Social information retrieval graph

3.1.2 Overview

We propose to provide tailored answers to users’ needs by exploiting social information in two different stages. First, we use descriptions (tags) to create, for each user, the community of interest he trusts to judge the relevance of documents. Second, we use both descriptions and reactions to define a social profile for each document. With respect to the proposed user’s profile and document profile, we propose a new ranking that returns personalized results. The general architecture of our model is shown in Fig. 2.

Fig. 2
figure 2

Social information retrieval system architecture

Our personalized search strategy consists in the following steps. First, we extract users’ communities from social networks based on users’ profiles. The profile of a user is defined by the set of tags he used to annotate documents. Thus, the community detection problem is reduced to computing tags similarity by using the subgraph G = (U, T) of the social graph SG. Second, upon receiving a search query Q = {q 1; :::; q n } from a user u, we proceed as follows:

  1. (a)

    We retrieve the top-k relevant results to the query. Each result is associated with a semantic relevance score, i.e., content relevance score; the more relevant and important a result is, with respect to the query, the higher its relevance score is.

  2. (b)

    For each of the top-k results, we compute its social score based on how popular it is in u’s community. This popularity is defined by related clicks (share, favorite, comment, etc.) and denoted social relevance score.

  3. (c)

    The results are then reranked based on the combination of the semantic relevance score and the social relevance score.

4 User and document profiling

In the following section, we present the method used to create user and document profiles. For each profile, we distinguish a semantic profile and a social profile.

4.1 Definitions

The different entities of social networks provide two types of information defined as follows:

Semantic information Semantic information reflects meanings, roles and properties. This type of information is provided by descriptions where users tag document with semantic labels. Descriptions about texts could be keywords, author, etc., descriptions about songs include genre, singer, title, etc., descriptions about videos include title, category, etc. Descriptions give labels to user interests such as keywords used to tag texts, music genres, videos categories, etc.

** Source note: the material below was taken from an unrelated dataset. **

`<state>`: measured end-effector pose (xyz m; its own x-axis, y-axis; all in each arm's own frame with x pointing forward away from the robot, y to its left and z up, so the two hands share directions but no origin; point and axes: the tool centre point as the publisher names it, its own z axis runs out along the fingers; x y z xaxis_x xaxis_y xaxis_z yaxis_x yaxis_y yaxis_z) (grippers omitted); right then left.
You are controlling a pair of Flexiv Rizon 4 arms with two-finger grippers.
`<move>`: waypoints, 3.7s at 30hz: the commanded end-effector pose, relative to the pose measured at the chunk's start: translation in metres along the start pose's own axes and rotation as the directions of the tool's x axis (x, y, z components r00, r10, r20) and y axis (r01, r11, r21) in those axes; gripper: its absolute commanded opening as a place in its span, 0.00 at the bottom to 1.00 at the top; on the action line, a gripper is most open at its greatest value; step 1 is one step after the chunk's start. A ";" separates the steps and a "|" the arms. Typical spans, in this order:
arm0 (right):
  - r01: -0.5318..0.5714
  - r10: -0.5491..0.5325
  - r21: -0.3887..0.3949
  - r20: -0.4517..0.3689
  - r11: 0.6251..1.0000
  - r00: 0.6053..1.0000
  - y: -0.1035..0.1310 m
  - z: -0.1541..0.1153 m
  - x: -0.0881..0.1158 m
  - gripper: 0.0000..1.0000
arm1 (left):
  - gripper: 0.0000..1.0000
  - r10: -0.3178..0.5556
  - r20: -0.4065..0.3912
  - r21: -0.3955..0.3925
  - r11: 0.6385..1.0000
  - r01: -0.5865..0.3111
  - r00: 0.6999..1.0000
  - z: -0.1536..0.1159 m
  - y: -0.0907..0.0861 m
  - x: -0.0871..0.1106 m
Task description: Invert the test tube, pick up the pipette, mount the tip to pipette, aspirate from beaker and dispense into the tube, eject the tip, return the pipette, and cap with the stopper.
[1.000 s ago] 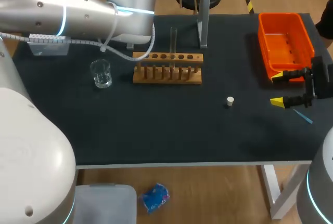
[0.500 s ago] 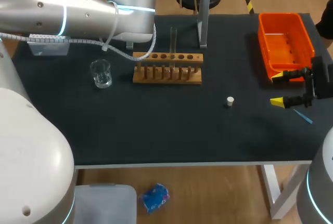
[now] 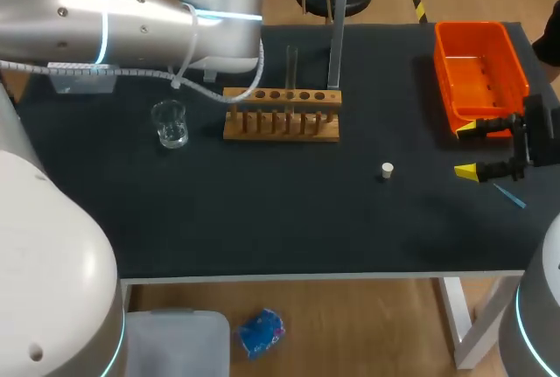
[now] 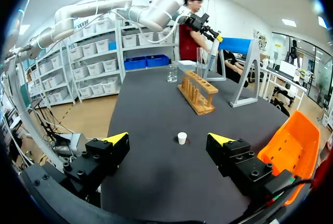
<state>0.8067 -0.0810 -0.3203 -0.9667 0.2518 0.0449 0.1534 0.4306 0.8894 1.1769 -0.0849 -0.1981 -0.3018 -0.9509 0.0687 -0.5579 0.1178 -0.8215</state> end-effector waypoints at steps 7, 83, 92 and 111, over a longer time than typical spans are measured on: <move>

Social information Social information reflects activities in social networks. These activities are represented by the links between entities in the social graph shown in Fig. 1. They include descriptive (tags) and reactive (clicks) actions of users toward documents.

4.2 User profile

Based on semantic and social information described above, we define two types of user profiles: User semantic profile and user social profile defined as follows:

4.2.1 User semantic profile

User semantic profile consists in the set of descriptions (tags) used by a user u to annotate documents of his choice. We denote this set by T u  = {t 1; t 2;…; t k }. In social networks, tags represent a strong indicator of users’ interests.

4.2.2 User social profile

User social profile consists in a set of users that have a relationship with user u, namely the community of u. We denote this set by C u  = {u 1; u 2;…; u n1} where u i is a user i linked to user u.

4.3 Document profile

Similarly to user profile, we define two types of profiles for documents: Document semantic profile and document social profile as follows:

4.3.1 Document semantic profile

Document semantic profile consists in a set of features that represent a document d. The set of features is predefined and has a fixed length k. Document features include a set of keywords representing its content. We represent the semantic profile of document d as vector of k features F d = {f 1; f 2;…; f k }. The values of these features are mainly provided by textual content and tags.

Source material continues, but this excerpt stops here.